Laminar burning velocity and structure of coal dust flames using a unity Lewis number CFD model

Abstract Despite decades of research, predictive methods remain unavailable to estimate flame propagation in dust clouds under industrial scenarios. The complexity of scaling the fundamental processes occurring in multiphase flames to industrial geometries, and a lack of tools to explore and extend knowledge in this area, may be key factors missing in the research literature. The main objective of this work is to verify the ability of a CFD model based on a unity Lewis number assumption to explore laminar burning velocity in coal dust clouds. A second objective is to perform parametric analysis including the role of surface reactions, particle diameter, and initial system temperature. The third and final objective is to explore the impact of discrete particle combustion on flame structure and burning velocity.

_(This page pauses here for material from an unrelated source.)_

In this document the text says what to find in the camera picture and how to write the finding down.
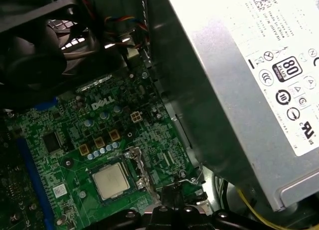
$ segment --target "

Despite a simplified treatment of gas phase transport properties, single-step devolatilization, and single-step surface reaction, the current model correctly captures the effects of particle diameter and initial temperature on burning velocity and demonstrates good agreement with previous investigations once preheating in the experimental results is accounted for. Furthermore, the reduced model complexity may allow future investigation by the current authors and other research groups into different combustible dusts, more detailed system geometry, and turbulent flow conditions. Lastly, the results of the current study provide a baseline that more comprehensive modeling methods may be compared to, which is currently missing in the literature.